* PROMPT:
Please return each entry that follows exactly as written, and keep the pictures out.

* ENTRIES PROVIDED:
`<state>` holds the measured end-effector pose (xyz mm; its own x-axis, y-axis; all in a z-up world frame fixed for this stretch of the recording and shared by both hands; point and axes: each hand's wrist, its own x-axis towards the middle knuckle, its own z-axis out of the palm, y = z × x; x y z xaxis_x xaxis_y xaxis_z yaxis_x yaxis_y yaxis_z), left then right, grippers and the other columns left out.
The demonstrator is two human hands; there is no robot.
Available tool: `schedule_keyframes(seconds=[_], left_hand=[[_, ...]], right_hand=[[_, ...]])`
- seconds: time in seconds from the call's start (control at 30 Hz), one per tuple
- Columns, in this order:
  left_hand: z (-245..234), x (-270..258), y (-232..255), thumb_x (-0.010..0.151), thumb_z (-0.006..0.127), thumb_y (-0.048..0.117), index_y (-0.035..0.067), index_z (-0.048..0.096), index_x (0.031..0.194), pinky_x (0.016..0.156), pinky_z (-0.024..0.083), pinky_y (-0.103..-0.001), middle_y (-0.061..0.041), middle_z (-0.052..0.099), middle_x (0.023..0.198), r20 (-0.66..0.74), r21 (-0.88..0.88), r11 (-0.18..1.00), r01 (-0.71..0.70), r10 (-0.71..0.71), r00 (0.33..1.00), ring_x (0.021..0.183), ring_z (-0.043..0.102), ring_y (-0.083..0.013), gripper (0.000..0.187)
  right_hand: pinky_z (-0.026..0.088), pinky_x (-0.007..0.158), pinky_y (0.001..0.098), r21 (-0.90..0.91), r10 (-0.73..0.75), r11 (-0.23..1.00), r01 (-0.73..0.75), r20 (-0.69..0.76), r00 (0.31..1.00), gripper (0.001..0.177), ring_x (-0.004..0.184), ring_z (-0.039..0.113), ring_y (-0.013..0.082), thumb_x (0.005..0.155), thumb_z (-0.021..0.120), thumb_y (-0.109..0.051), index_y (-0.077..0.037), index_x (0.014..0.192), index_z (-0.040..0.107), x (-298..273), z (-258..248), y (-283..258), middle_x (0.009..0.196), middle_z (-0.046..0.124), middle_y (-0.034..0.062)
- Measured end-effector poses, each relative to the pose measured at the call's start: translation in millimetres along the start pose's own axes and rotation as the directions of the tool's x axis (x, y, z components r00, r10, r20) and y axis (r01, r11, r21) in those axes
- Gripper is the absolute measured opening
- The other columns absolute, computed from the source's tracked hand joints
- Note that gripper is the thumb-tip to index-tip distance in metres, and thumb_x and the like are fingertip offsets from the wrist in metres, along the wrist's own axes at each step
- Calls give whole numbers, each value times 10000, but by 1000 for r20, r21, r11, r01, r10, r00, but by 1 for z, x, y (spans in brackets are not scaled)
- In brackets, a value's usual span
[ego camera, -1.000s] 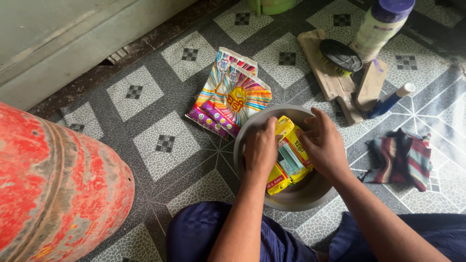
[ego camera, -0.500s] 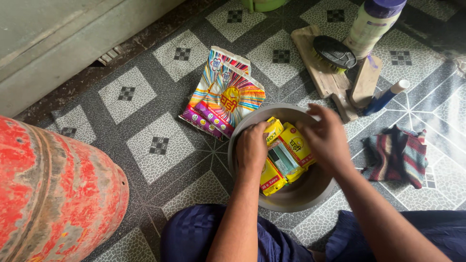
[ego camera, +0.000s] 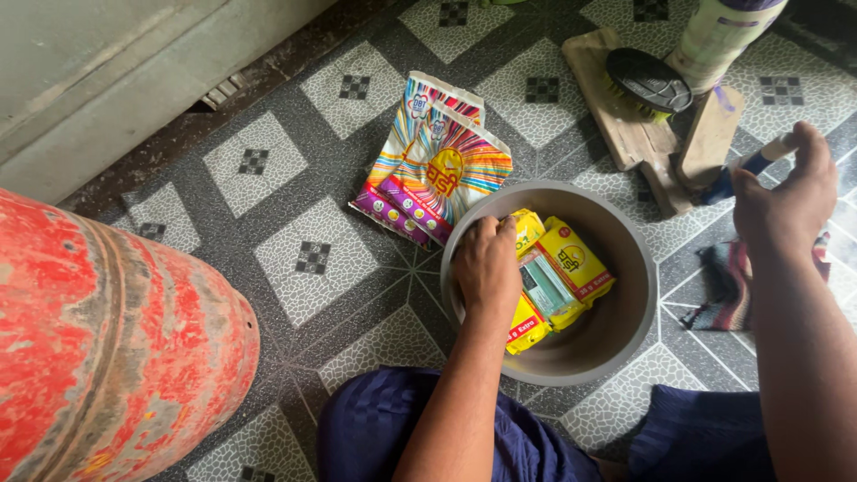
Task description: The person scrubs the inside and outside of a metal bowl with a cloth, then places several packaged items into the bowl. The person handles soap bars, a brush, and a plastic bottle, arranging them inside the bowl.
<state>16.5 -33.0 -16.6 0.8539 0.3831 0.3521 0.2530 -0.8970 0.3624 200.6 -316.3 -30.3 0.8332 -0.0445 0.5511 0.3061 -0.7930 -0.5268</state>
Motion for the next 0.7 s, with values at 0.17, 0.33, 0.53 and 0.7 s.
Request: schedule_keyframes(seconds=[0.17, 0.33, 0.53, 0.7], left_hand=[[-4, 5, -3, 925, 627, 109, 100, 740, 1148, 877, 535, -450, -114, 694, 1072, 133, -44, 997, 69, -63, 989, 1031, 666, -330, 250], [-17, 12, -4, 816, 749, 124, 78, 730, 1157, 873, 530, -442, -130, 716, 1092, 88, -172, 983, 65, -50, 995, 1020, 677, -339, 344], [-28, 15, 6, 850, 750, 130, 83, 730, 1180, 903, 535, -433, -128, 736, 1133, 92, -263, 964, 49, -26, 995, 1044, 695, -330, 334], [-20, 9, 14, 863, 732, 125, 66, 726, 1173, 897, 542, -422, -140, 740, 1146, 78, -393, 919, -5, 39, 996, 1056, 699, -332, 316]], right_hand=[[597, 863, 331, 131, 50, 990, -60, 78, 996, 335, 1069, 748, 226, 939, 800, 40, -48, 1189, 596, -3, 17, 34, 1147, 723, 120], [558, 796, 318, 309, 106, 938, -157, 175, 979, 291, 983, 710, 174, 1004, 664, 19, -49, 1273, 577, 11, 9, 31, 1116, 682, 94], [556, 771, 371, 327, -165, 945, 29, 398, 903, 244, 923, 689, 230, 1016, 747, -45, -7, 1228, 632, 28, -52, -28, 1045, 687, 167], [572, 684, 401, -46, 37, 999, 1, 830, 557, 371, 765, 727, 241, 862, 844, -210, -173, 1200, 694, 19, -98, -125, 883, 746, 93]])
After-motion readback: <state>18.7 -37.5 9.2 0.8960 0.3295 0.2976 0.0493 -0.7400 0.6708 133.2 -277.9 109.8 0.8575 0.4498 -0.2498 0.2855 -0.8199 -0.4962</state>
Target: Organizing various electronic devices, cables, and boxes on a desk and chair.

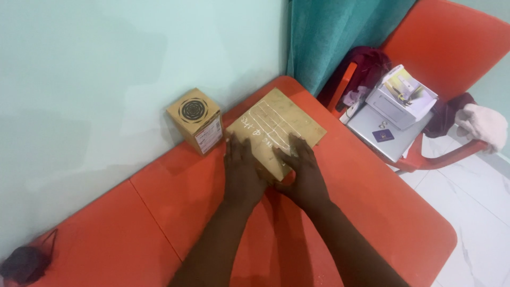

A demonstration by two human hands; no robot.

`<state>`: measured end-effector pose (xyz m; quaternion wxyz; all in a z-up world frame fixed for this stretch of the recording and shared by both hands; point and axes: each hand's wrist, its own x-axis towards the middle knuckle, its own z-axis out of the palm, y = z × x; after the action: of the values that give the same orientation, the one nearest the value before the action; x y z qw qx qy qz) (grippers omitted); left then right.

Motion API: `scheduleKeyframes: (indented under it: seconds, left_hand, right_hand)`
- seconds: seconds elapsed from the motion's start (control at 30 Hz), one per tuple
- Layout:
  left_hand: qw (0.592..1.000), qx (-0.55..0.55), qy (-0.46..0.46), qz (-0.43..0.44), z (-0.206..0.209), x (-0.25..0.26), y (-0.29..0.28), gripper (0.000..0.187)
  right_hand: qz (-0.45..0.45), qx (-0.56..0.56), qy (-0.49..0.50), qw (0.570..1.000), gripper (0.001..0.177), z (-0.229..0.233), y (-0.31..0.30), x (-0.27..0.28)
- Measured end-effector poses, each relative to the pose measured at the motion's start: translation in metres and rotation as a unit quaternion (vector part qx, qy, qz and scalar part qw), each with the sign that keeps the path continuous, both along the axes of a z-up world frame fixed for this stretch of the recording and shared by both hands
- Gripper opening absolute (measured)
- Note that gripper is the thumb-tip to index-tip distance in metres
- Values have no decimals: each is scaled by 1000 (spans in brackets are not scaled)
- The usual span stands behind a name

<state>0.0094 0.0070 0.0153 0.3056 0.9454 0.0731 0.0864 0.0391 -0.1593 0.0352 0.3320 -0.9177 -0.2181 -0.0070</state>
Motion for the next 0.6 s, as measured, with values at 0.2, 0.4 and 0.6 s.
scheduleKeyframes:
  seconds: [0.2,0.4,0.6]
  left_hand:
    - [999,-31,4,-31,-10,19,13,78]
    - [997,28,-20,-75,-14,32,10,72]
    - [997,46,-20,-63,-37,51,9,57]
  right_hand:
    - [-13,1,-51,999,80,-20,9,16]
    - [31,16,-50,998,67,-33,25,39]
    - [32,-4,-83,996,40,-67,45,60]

* SOLUTION TO THE PROBLEM:
`<state>` holds the measured end-effector pose (xyz mm; its own x-axis, y-axis; all in a z-up world frame fixed for this stretch of the recording and shared by both hands; point and axes: each hand's wrist, its own x-axis towards the middle knuckle, its own z-axis out of the palm, y = z × x; x y z xaxis_x xaxis_y xaxis_z yaxis_x yaxis_y yaxis_z), left then right, grippers and the other columns left out.
The demonstrator is two human hands; there is no robot.
Available tool: `schedule_keyframes(seconds=[_], left_hand=[[_, ...]], right_hand=[[_, ...]])`
- seconds: time in seconds from the call's start (control at 30 Hz), one per tuple
- Columns, in this order:
  left_hand: z (-245..234), x (-270..258), y (-232..255), thumb_x (-0.010..0.151), thumb_z (-0.006..0.127), thumb_y (-0.048..0.117), index_y (-0.035..0.067), index_z (-0.048..0.096), index_x (0.031..0.194), pinky_x (0.016..0.156), pinky_z (-0.024..0.083), pinky_y (-0.103..-0.001), middle_y (-0.061..0.041), middle_z (-0.052..0.099), middle_x (0.023..0.198), r20 (-0.66..0.74), r21 (-0.88..0.88), r11 (-0.18..1.00), r01 (-0.71..0.70), r10 (-0.71..0.71), r00 (0.33..1.00), ring_x (0.021..0.183), ring_z (-0.043..0.102), ring_y (-0.083..0.013), gripper (0.000..0.187)
  right_hand: pinky_z (-0.026..0.088), pinky_x (-0.007..0.158), pinky_y (0.001..0.098), r21 (-0.90..0.91), r10 (-0.73..0.75), r11 (-0.23..1.00), r01 (-0.73..0.75), r20 (-0.69..0.76), r00 (0.31..1.00), gripper (0.001..0.177), ring_x (-0.004..0.184), ring_z (-0.039..0.113), ring_y (-0.013..0.082), thumb_x (0.005..0.155), thumb_z (-0.021..0.120), thumb_y (-0.109..0.051), index_y (-0.077..0.037), index_x (0.014..0.192), index_z (-0.040..0.107), x (-298..273), z (-258..248), y (-283..258), middle_x (0.009..0.196), middle_z (-0.046..0.124), middle_y (-0.034..0.062)
- Measured end-effector poses, each relative to the pose measured at the call's start: translation in millimetres along the start pose's own axes and rotation as the directions of the tool's x axis (x, y, z components r00, r10, r20) and y axis (r01, r11, r21) in those axes
- Gripper is the absolute measured opening
- The other columns absolute, computed from the source's tracked hand joints
- Note that gripper is the thumb-tip to index-tip distance in metres, and thumb_x and the like are fingertip offsets from the wrist in metres, along the wrist's own axes at each step
- Calls give whole numbers, each value times 10000, but by 1000 for r20, r21, r11, r01, r10, r00, but by 1 for z, x, y (spans in brackets are not scaled)
- In brackets, a value's usual span
[ego camera, -1.000s] 
[ego camera, -0.500s] 
[ego camera, +0.000s] 
Task description: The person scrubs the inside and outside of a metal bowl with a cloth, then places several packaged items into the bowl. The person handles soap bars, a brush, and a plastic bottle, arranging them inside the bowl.
<state>16.5 -33.0 -16.6 0.8539 0.3831 0.3521 0.2530 -0.8970 0.3624 200.6 -316.3 -30.3 0.8332 -0.0445 0.5511 0.3061 -0.7930 -0.5268</state>
Motion for the next 0.7 s, with values at 0.17, 0.33, 0.53 and 0.7 s.
Request: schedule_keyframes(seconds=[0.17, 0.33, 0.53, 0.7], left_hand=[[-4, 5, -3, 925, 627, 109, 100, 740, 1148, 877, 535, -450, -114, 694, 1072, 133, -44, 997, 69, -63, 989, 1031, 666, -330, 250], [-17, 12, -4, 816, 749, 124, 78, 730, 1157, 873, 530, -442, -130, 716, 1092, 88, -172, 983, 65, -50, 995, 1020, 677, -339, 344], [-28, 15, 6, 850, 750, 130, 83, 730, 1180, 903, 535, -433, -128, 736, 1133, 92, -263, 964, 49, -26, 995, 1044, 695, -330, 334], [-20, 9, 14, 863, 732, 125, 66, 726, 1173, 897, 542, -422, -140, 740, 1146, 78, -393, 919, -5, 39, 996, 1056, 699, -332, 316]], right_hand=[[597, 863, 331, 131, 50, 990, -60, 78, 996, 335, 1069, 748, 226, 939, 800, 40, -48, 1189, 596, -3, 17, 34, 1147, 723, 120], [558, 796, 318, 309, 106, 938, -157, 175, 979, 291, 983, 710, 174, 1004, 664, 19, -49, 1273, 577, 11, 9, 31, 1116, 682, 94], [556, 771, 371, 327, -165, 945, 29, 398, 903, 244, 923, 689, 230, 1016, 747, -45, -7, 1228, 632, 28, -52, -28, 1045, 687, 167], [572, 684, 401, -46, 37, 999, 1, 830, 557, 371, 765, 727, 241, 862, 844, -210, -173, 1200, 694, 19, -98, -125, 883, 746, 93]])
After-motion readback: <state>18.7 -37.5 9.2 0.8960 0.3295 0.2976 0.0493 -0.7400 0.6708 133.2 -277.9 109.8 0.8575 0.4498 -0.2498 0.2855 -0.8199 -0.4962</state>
Target: Organizing various electronic devices, cables, and boxes on a desk and chair.


A demonstration by two human hands; no robot.

`<state>`: measured end-effector pose (xyz m; quaternion wxyz; all in a z-up world frame fixed for this stretch of the recording and shared by both hands; point and axes: each hand's wrist, its own x-axis towards the middle knuckle, its own z-axis out of the palm, y = z × x; after the action: of the values that give the same orientation, the one nearest the value before the action; x y z qw qx qy qz) (grippers omitted); left then right.

Motion API: `scheduleKeyframes: (indented under it: seconds, left_hand, right_hand)`
- seconds: seconds elapsed from the motion's start (control at 30 Hz), one per tuple
- Layout:
  left_hand: qw (0.592..1.000), qx (-0.55..0.55), qy (-0.46..0.46), qz (-0.43..0.44), z (-0.206..0.209), x (-0.25..0.26), y (-0.29..0.28), gripper (0.000..0.187)
  right_hand: qz (-0.45..0.45), qx (-0.56..0.56), qy (-0.49..0.50), qw (0.570..1.000), gripper (0.001..0.177), z (-0.229..0.233), y (-0.31..0.30), x (-0.27..0.28)
- Measured end-effector poses, each relative to the pose measured at the motion's start: translation in metres and rotation as a unit quaternion (vector part qx, qy, qz and scalar part qw), each with the sign that keeps the path continuous, both along the axes of a z-up world frame fixed for this stretch of the recording and shared by both hands
- Gripper opening absolute (measured)
- Note that gripper is the thumb-tip to index-tip distance in metres
- Values have no decimals: each is scaled by 1000 (spans in brackets are not scaled)
- The usual span stands behind a name

<state>0.0094 0.0070 0.0153 0.3056 0.9454 0.0731 0.0864 0.0391 -0.1593 0.0352 0.3320 -0.9177 -0.2181 -0.0070</state>
Motion for the next 0.6 s, as measured, with values at 0.2, 0.4 and 0.6 s.
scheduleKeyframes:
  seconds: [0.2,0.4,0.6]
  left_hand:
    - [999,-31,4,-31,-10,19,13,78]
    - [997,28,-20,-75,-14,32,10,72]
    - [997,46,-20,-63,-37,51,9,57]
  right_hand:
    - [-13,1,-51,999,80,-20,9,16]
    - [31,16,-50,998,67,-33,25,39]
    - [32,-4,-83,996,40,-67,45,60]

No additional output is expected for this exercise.